→ Description of the task
No pictures should appear. The lines from the beginning of the listing through the one holding "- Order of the" must be reproduced exactly, and nothing more.

→ Exercise data
- - - - -
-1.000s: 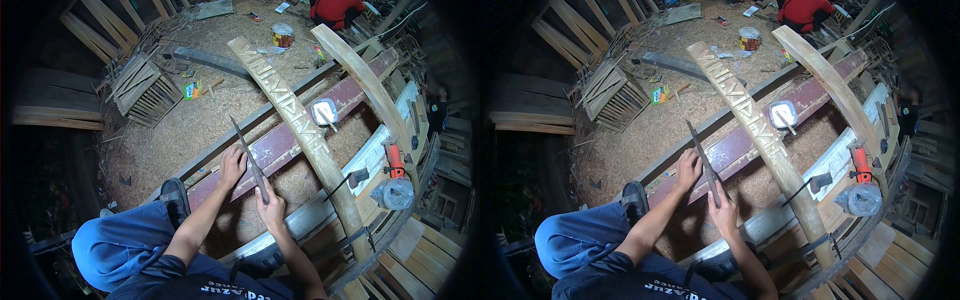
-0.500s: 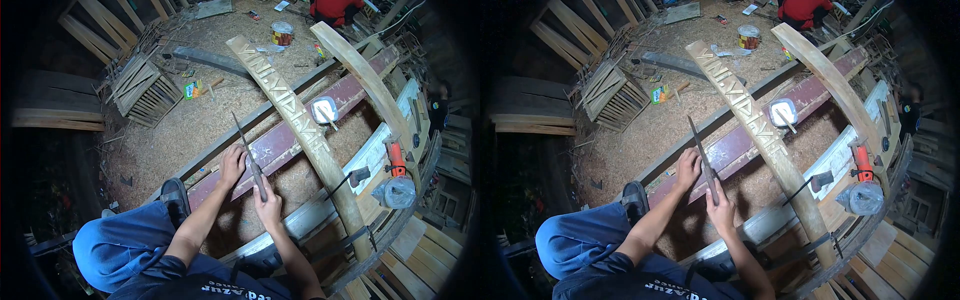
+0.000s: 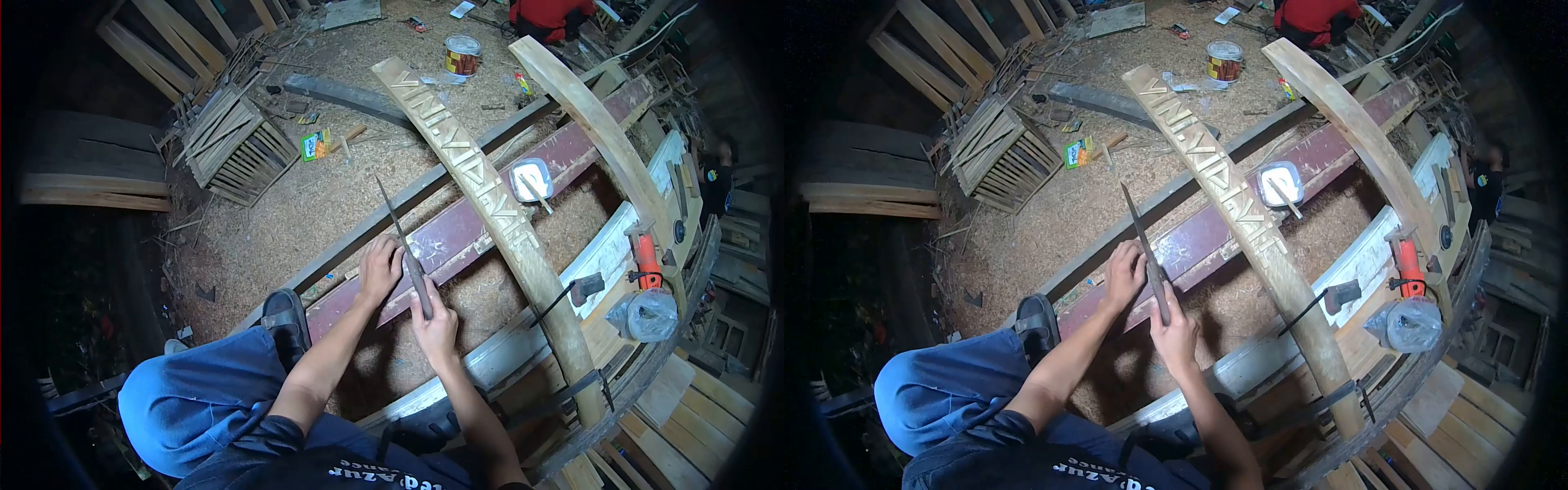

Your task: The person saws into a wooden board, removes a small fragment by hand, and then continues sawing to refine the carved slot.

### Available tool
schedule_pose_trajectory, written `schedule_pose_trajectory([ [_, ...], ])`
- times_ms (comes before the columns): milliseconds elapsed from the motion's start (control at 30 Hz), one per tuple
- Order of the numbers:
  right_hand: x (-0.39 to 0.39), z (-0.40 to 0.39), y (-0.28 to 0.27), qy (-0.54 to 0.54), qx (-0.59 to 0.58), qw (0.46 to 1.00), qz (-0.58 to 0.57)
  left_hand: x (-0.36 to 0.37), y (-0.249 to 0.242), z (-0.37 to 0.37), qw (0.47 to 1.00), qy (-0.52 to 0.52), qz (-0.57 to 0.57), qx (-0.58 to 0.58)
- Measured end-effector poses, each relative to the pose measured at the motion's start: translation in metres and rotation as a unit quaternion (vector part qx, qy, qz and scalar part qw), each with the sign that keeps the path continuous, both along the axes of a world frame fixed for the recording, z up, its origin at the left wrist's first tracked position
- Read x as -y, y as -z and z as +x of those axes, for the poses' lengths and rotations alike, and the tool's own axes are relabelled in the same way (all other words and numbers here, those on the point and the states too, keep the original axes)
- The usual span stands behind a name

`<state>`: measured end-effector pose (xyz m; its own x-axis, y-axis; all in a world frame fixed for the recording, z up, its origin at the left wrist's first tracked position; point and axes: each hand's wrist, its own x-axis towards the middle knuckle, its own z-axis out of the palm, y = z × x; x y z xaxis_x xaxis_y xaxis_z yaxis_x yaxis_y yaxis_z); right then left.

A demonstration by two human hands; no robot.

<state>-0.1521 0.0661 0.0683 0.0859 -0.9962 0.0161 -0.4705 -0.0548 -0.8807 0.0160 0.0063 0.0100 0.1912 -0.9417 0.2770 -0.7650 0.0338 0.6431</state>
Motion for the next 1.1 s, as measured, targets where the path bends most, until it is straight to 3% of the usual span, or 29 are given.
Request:
schedule_pose_trajectory([
  [167, -0.017, -0.011, -0.001, -0.003, -0.034, 0.999, 0.028, 0.004, -0.001, 0.002, 1.000, 0.007, 0.003, -0.013],
  [233, -0.005, 0.001, -0.007, 0.018, 0.009, 1.000, -0.017, 0.002, 0.000, 0.003, 1.000, 0.005, 0.023, -0.004],
  [300, -0.002, 0.005, -0.007, -0.004, -0.048, 0.998, 0.040, 0.003, 0.001, 0.003, 1.000, 0.009, 0.012, 0.002],
  [500, -0.003, 0.002, -0.005, 0.016, 0.000, 1.000, 0.003, 0.005, -0.005, 0.001, 1.000, 0.002, 0.012, 0.005],
  [567, 0.001, 0.009, -0.004, 0.007, -0.010, 0.998, 0.055, 0.003, -0.003, 0.002, 1.000, 0.009, -0.006, -0.009],
  [767, -0.013, -0.001, -0.003, 0.017, -0.001, 1.000, -0.006, 0.003, -0.002, 0.000, 1.000, -0.002, 0.000, 0.000],
  [867, 0.005, 0.013, -0.012, 0.002, -0.033, 0.996, 0.079, 0.004, -0.001, 0.005, 1.000, 0.005, 0.004, 0.008],
  [1033, -0.008, 0.002, -0.015, 0.027, -0.007, 1.000, -0.005, 0.003, 0.000, 0.002, 1.000, 0.005, 0.018, 0.001],
  [1100, 0.004, 0.008, -0.019, -0.001, -0.053, 0.995, 0.080, 0.005, 0.000, 0.004, 1.000, 0.005, 0.019, -0.002],
])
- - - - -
→ Solution to this exercise
-1.000s: 
-0.500s: 
+0.000s: 

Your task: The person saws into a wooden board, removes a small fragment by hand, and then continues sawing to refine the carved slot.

### Available tool
schedule_pose_trajectory, written `schedule_pose_trajectory([ [_, ...], ])`
- times_ms (comes before the columns): milliseconds elapsed from the motion's start (control at 30 Hz), one per tuple
- Order of the numbers:

Nothing else is needed to complete the exercise.